TASK ITEM. A verbatim transcript of the lines below, starting at the first and ending with the one that holds "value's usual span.", is what should be produced.

SUPPLIED INFORMATION.
'''

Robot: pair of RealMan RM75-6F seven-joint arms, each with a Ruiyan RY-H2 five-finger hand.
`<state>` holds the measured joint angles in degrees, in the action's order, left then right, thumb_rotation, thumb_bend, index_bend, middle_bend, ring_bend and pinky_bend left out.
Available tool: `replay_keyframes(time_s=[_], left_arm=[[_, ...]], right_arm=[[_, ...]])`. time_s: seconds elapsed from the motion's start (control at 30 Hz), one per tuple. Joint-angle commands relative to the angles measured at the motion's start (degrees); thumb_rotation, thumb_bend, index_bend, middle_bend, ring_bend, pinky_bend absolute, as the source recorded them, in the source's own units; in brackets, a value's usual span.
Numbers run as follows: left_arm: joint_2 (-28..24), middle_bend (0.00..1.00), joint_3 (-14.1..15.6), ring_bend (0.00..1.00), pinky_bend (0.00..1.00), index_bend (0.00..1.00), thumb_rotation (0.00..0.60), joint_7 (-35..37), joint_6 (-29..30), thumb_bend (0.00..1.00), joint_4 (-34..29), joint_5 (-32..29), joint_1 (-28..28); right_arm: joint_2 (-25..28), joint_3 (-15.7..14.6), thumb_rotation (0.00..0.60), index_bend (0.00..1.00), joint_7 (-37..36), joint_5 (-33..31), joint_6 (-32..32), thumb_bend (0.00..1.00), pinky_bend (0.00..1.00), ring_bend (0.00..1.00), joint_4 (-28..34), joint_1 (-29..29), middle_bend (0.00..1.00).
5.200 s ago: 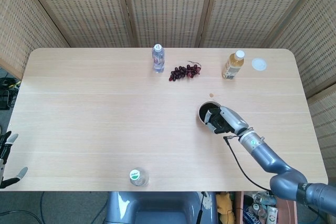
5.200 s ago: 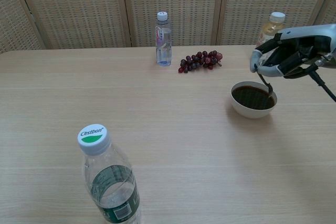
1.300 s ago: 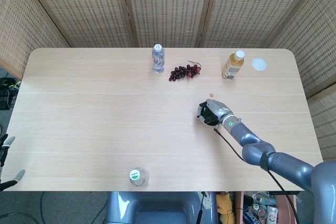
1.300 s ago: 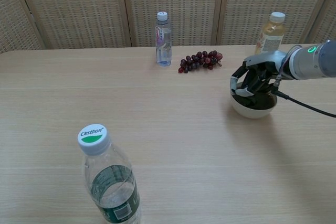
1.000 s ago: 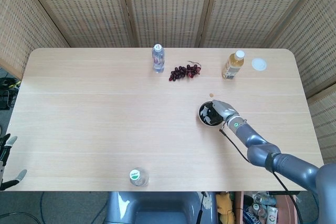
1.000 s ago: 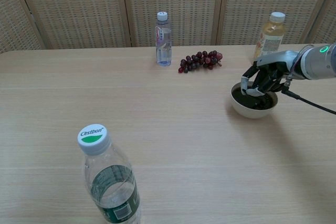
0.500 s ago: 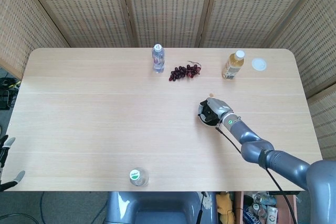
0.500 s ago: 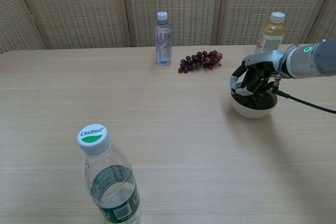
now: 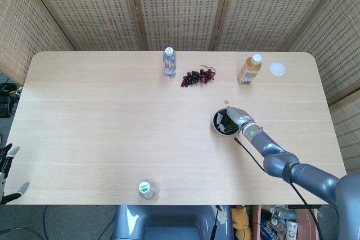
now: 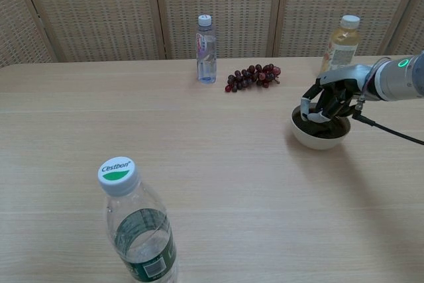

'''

OUTPUT FOR THIS TASK.
Robot: pair of RealMan RM75-6F seven-joint arms, each with a Ruiyan RY-H2 five-finger hand.
`<state>` holds the measured joint angles in degrees, in the action's order, left then right, thumb_rotation, thumb_bend, index_bend, middle_bend, ring_bend and pinky_bend left out.
Available tool: `replay_keyframes(time_s=[_], left_arm=[[_, ...]], right_arm=[[_, ...]])`. time_s: seconds elapsed from the motion's start (control at 30 Hz), one per tuple. Joint-angle commands relative to the angles measured at the motion's start (degrees); thumb_rotation, thumb_bend, index_bend, middle_bend, ring_bend, pinky_bend absolute, as the source recorded them, in the source's own units; in brackets, a value's usual span.

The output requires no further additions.